Evans W, Lensmeyer J P, Kirby R S, Malnory M E, Broekhuizen F F
University of Wisconsin Medical School, Department of Obstetrics and Gynecology, Sinai Samaritan Medical Center, Milwaukee, Wisconsin 53201-0342, USA.
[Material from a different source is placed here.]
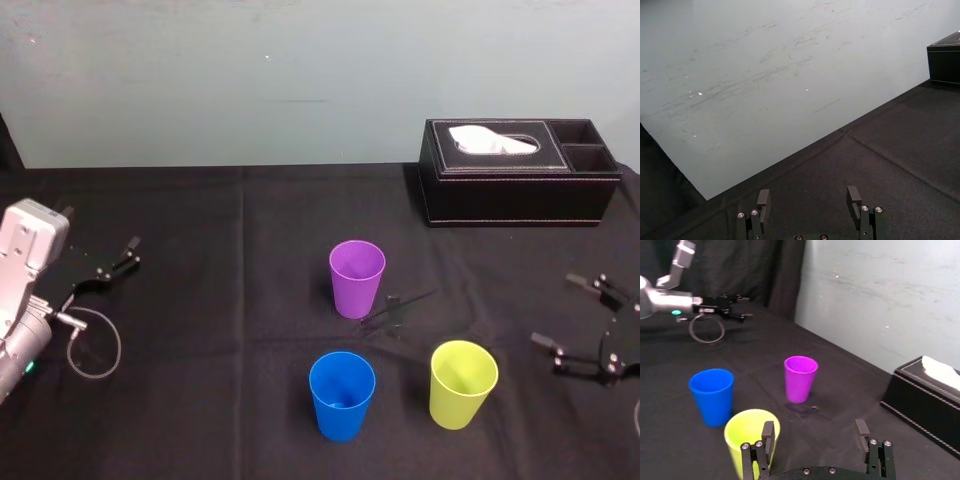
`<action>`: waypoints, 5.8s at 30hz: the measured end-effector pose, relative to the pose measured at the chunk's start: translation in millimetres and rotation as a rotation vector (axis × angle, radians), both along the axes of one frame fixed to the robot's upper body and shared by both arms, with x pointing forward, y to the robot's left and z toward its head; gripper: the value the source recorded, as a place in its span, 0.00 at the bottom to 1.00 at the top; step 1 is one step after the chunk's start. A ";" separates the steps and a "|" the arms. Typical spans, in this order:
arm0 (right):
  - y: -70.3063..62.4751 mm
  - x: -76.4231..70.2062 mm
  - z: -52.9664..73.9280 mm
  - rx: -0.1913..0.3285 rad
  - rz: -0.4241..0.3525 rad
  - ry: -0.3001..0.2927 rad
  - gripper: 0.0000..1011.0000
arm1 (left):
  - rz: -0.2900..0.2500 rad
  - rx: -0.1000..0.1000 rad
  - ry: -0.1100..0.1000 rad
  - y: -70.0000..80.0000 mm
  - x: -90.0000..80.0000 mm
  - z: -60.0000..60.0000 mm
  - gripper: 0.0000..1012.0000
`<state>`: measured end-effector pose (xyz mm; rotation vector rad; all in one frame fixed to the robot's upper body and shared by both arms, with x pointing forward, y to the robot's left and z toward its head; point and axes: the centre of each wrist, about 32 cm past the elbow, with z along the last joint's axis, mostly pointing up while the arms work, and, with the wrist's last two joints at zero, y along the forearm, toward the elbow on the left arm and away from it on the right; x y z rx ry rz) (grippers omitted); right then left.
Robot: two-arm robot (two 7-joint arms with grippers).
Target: Stack the three plastic cups sequentially using one hand.
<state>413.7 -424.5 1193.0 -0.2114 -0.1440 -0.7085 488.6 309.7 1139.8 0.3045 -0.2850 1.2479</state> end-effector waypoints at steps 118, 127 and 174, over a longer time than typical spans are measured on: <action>52.6 33.3 -58.2 -0.006 0.188 0.191 0.72 | 0.000 0.000 0.000 0.0 0.0 0.0 0.99; 57.6 29.8 -52.4 -0.034 0.145 0.169 0.72 | 0.000 0.000 0.000 0.0 0.0 0.0 0.99; 119.8 98.2 46.9 -0.014 0.004 0.103 0.72 | 0.000 0.000 0.000 0.0 0.0 0.0 0.99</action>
J Matern Fetal Med. 2000 Jul-Aug;9(4):233-7. doi: 10.1002/1520-6661(200007/08)9:4<233::AID-MFM9>3.0.CO;2-S.
We sought to determine if 2-h urine collection for the assessment of urine protein excretion and creatinine clearance correlates with 24-h urine collection in pregnant patients with renal disease.
We enrolled patients of gestational ages ranging from 8-41 weeks, admitted as inpatients and having undergone evaluation for renal function (n = 59). We obtained the following samples: 1) 2-h urine, and 2) 24-h urine. We measured serum creatinine concentration, urinary protein, creatinine concentration, and creatinine clearance. The data was analyzed using descriptive analysis, two-way ANOVA, univariate linear regression analysis, and Bland-Altman plot comparing the efficacy of 2-h urine results with 24-h urine results.
We analyzed the data on 51 patients. Total proteinuria calculated by protein/creatinine (P:C) ratio in the 2-h group correlated with the total protein measured in the 24-h group (1,840.8 +/- 786 and 1,944 +/- 1,060 mg [mean +/- SE], respectively, r2 = 0.95, P < 0.0001). Creatinine clearance correlated in the 2- and 24-h groups (111 +/- 42 and 122.5 +/- 50 ml/min, respectively; r2 = 0.73, P < 0.001).
Two-hour urine sampling offers the same clinical information as 24-h urine collection for the evaluation of renal function. Use of 2-h urine collection reduces the time of evaluation and diagnosis, whereby increasing patient compliance and reducing errors in performance of the tests.
我们试图确定,对于患有肾脏疾病的孕妇,用于评估尿蛋白排泄和肌酐清除率的2小时尿液收集是否与24小时尿液收集相关。
我们纳入了孕龄在8至41周之间、住院并接受过肾功能评估的患者(n = 59)。我们获取了以下样本:1)2小时尿液,以及2)24小时尿液。我们测量了血清肌酐浓度、尿蛋白、肌酐浓度和肌酐清除率。使用描述性分析、双向方差分析、单变量线性回归分析以及比较2小时尿液结果与24小时尿液结果效力的Bland-Altman图对数据进行分析。
我们分析了51名患者的数据。2小时组中通过蛋白/肌酐(P:C)比值计算的总蛋白尿与24小时组中测量的总蛋白相关(分别为1,840.8±786和1,944±1,060毫克[均值±标准误],r2 = 0.95,P < 0.0001)。2小时组和24小时组的肌酐清除率相关(分别为111±42和122.5±50毫升/分钟;r2 = 0.73,P < 0.001)。
对于肾功能评估,2小时尿液采样提供的临床信息与24小时尿液收集相同。使用2小时尿液收集可缩短评估和诊断时间,从而提高患者依从性并减少检测执行中的误差。